2025年11月1日、新経済連盟は、厚生労働省が実施した「医薬品、医療機器等の品質、有効性及び安全性の確保等に関する法律等の一部を改正する法律の一部の施行に伴う厚生労働省関係省令の整備等に関する省令案」に対する意見を提出しました。
【提出意見の概要】
1. 全体を通した意見
• 市販薬の過剰摂取防止策は、販売時点での対応だけでなく、孤独や孤立への対策や普及啓発も含めた政府全体の取組として進めるべきであるとされているが、今般の医薬品の販売方法の規制が、市販薬の濫用防止に効果的であるのか、客観的・科学的根拠に基づき検討がなされるべき。また、医薬品の価格の推移や適正利用者による医薬品へのアクセスの観点も踏まえ、合理的かつ効果的な規制であることが確認できない場合は制度の見直しを行うべき。
2. 各項目に対する意見
• オンライン服薬指導による要指導医薬品の販売方法について、「オンライン服薬指導を行うことができるとその都度責任をもって判断するときに行われる」とされているが、対面とオンライン服薬指導それぞれの場合の責任は具体的にどのように担保されているのか明らかにされたい。対面における「責任」が不明瞭なままオンライン服薬指導にのみ殊更に資格者の責任を加重することのないよう注意されたい。
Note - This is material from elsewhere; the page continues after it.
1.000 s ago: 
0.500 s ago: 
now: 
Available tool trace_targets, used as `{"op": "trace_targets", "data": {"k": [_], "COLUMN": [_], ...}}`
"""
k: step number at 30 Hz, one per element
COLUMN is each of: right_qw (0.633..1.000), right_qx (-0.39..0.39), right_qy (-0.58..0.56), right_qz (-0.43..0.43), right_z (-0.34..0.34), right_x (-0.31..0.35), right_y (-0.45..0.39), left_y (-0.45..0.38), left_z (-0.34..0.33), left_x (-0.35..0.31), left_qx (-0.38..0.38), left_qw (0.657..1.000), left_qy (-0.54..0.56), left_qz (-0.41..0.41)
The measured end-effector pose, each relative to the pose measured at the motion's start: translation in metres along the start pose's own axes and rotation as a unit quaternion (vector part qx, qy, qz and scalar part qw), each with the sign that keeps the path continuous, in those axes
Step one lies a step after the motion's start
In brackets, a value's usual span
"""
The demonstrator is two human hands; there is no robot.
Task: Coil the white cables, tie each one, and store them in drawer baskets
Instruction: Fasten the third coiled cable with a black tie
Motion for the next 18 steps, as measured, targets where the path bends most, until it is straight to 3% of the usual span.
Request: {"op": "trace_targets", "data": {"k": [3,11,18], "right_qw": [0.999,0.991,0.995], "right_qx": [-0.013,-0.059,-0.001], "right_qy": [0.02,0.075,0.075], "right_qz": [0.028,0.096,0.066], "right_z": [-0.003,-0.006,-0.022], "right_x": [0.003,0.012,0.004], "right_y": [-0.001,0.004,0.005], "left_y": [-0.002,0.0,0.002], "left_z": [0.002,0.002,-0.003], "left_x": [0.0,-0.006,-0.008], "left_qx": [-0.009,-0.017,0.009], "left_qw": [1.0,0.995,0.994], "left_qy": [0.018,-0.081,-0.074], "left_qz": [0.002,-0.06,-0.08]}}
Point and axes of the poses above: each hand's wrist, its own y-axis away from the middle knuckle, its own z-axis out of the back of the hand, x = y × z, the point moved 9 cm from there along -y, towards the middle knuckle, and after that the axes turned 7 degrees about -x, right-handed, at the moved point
• 指定濫用防止医薬品の販売方法については、改正薬機法案に対する附帯決議において「医薬品へのアクセスを不当に制限することがないよう、多様な販売形態を考慮し、濫用防止と利便性のバランスに配慮した規制とすること」とされている。一方、濫用等の恐れのある医薬品の販売方法の変更に関してECプラットフォームの実施したアンケートによると、指定濫用防止医薬品をビデオ通話により販売する予定があると回答した事業者はごくわずかであり、販売する予定のないとした事業者の理由の多くが「システムの導入が困難」「販売フローが複雑になりすぎる」とのことである。多くの医薬品ネット販売店舗で販売が取りやめられる状況は適性使用者の医薬品へのアクセスが阻害されることとなる上、ビデオ通話に濫用防止効果があることの合理的根拠が示されていないこと、テキストベースのネット販売で濫用が促進されるような事実は示されていないことからも、ネットの特性を活かし、対面やビデオ通話によらない販売方法を「その他の」方法として省令に追加すべき。
• 指定濫用防止医薬品の情報提供の方法に関する規定のうち、購入者に対して個別に情報を提供することなどの規定については、第一類医薬品の販売規定と同様のものとなっている。第一類医薬品と指定濫用防止医薬品は、副作用等により日常生活に支障を来す程度の健康被害が生ずるおそれの程度が異なることから、従前の規定に基づく医薬品の分類ごとの情報提供の方法を尊重した上、医薬品へのアクセス等の利便性にも配慮し、適正利用者による購入を妨げるような制度とならないよう留意すべき。
• この省令にて規定する指定濫用防止医薬品の販売又は授与時の確認事項については、ビデオ通話によらないネット販売でも確認が可能な事項であることから、ネット販売も可能となるよう、対面やビデオ通話によらない販売方法を「その他の」方法として省令に追加すべき。
• 対面販売時における指定濫用防止医薬品の陳列設備及び専門家の継続的な配置について、今般の制度改正により濫用防止に効果的であるのか、医薬品濫用者の当該医薬品の入手経路等、客観的なデータを用いて検証し、濫用防止への効果が不十分である場合、対策の見直しが検討されるべき。